-- Records for the task follows --
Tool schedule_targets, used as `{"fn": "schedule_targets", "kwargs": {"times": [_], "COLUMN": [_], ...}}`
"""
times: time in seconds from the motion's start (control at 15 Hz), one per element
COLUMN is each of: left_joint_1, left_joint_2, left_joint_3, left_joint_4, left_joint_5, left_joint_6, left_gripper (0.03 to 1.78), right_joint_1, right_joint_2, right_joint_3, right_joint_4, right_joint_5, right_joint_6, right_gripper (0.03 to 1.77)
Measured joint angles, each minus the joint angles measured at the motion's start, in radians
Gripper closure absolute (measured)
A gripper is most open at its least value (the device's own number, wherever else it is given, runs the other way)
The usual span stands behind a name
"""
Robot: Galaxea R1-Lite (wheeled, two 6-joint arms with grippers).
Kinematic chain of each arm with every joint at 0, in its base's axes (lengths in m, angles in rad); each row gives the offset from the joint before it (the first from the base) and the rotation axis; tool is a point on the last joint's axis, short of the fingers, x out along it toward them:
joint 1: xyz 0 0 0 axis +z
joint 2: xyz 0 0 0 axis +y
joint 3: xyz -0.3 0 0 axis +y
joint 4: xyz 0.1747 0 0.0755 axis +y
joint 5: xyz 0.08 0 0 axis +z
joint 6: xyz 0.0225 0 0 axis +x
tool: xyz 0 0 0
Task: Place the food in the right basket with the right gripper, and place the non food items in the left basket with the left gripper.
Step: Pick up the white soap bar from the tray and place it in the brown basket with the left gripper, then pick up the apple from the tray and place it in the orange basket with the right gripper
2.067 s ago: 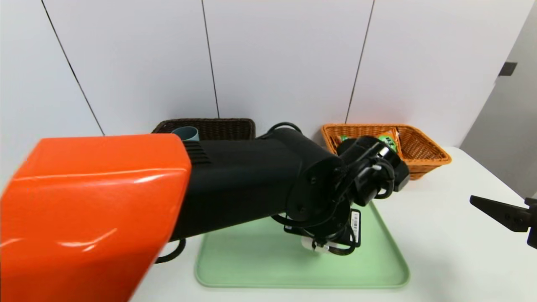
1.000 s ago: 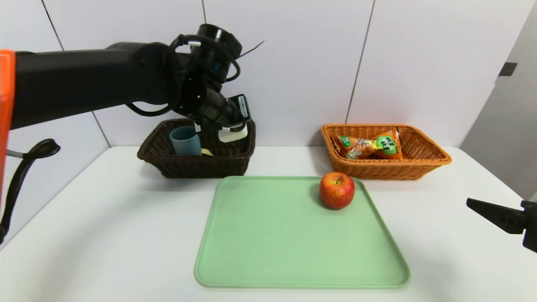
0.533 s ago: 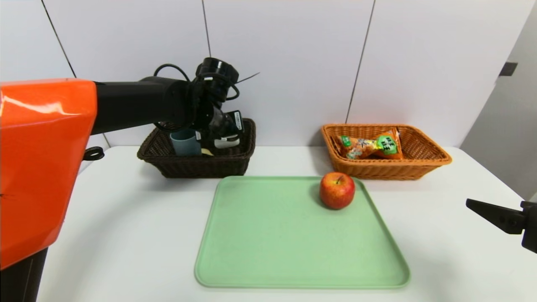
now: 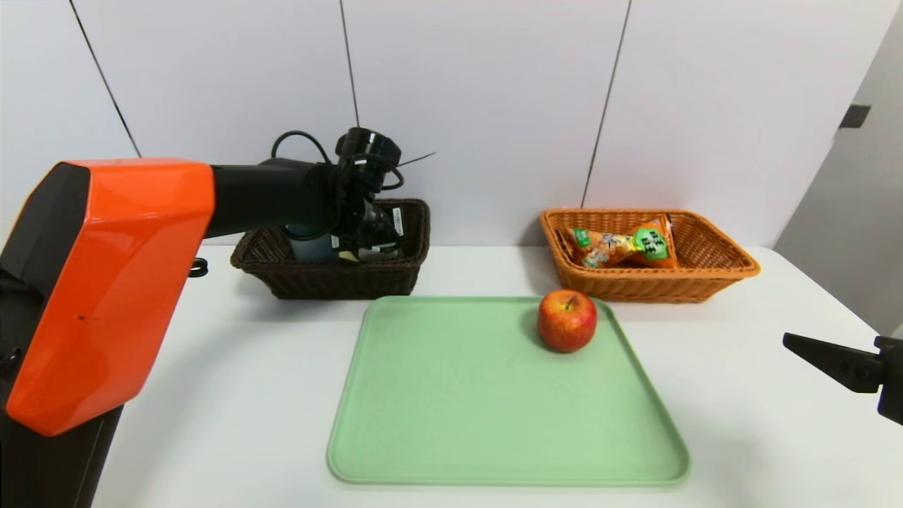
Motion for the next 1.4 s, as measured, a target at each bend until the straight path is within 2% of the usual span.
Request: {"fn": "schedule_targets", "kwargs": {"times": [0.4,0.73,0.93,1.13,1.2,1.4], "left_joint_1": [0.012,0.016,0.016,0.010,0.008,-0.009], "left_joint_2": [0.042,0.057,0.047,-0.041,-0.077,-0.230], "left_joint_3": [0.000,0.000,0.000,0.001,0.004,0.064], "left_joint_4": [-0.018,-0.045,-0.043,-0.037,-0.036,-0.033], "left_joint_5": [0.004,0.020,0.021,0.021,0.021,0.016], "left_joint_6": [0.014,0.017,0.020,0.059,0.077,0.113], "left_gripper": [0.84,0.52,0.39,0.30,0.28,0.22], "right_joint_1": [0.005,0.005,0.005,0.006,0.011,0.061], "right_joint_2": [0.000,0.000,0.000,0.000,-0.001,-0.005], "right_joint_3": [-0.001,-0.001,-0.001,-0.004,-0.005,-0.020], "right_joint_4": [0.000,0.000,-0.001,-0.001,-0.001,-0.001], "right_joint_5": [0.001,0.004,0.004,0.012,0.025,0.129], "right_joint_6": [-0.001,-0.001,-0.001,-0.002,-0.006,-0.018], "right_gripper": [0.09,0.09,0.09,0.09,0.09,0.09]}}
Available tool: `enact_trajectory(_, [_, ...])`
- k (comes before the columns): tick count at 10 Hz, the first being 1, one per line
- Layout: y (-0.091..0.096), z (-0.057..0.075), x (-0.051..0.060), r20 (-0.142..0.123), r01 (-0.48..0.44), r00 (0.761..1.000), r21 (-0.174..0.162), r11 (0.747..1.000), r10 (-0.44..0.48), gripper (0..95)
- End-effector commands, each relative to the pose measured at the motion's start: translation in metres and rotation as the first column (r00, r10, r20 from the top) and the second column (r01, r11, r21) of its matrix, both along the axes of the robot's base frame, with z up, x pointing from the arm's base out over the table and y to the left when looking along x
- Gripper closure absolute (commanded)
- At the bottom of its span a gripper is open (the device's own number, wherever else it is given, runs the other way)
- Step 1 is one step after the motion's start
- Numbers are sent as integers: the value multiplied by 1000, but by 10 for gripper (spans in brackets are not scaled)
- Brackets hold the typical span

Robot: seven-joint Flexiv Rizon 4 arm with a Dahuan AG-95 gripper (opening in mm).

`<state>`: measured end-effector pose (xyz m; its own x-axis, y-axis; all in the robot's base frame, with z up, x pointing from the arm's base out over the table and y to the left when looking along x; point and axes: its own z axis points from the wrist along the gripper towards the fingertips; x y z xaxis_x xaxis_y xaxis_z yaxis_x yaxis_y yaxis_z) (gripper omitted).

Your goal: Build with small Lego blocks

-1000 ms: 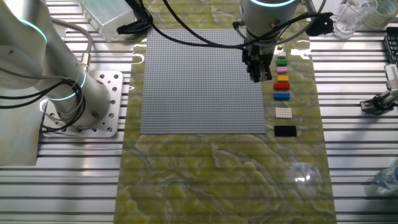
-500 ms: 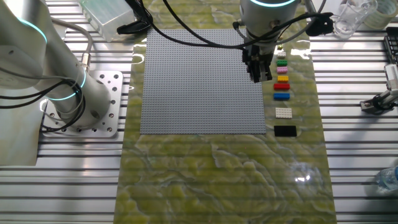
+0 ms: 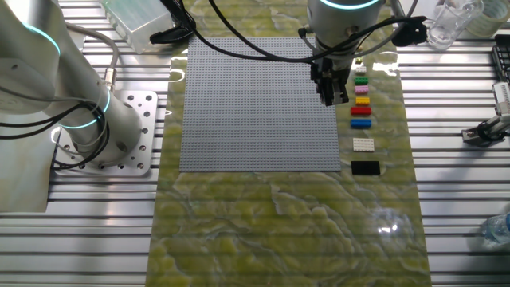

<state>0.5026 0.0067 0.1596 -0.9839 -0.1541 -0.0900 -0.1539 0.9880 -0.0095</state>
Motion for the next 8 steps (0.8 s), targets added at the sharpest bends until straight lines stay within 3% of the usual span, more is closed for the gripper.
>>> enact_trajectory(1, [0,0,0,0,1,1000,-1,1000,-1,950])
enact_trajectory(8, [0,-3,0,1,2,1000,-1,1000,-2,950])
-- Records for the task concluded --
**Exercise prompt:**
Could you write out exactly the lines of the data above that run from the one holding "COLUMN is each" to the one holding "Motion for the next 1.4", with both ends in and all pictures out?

**Solution below:**
COLUMN is each of: left_joint_1, left_joint_2, left_joint_3, left_joint_4, left_joint_5, left_joint_6, left_gripper (0.03 to 1.78), right_joint_1, right_joint_2, right_joint_3, right_joint_4, right_joint_5, right_joint_6, right_gripper (0.03 to 1.77)
Measured joint angles, each minus the joint angles measured at the motion's start, in radians
Gripper closure absolute (measured)
A gripper is most open at its least value (the device's own number, wherever else it is given, runs the other way)
The usual span stands behind a name
"""
Robot: Galaxea R1-Lite (wheeled, two 6-joint arms with grippers).
Kinematic chain of each arm with every joint at 0, in its base's axes (lengths in m, angles in rad); each row gives the offset from the joint before it (the first from the base) and the rotation axis; tool is a point on the last joint's axis, short of the fingers, x out along it toward them:
joint 1: xyz 0 0 0 axis +z
joint 2: xyz 0 0 0 axis +y
joint 3: xyz -0.3 0 0 axis +y
joint 4: xyz 0.1747 0 0.0755 axis +y
joint 5: xyz 0.08 0 0 axis +z
joint 6: xyz 0.0225 0 0 axis +x
tool: xyz 0 0 0
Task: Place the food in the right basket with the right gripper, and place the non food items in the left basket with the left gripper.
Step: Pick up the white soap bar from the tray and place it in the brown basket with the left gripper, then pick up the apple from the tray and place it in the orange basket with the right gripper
2.067 s ago: 
1.000 s ago: 
0.533 s ago: 
now: 
Motion for the next 1.4 s, as measured, a target at each bend until the straight path is within 2% of the usual span.

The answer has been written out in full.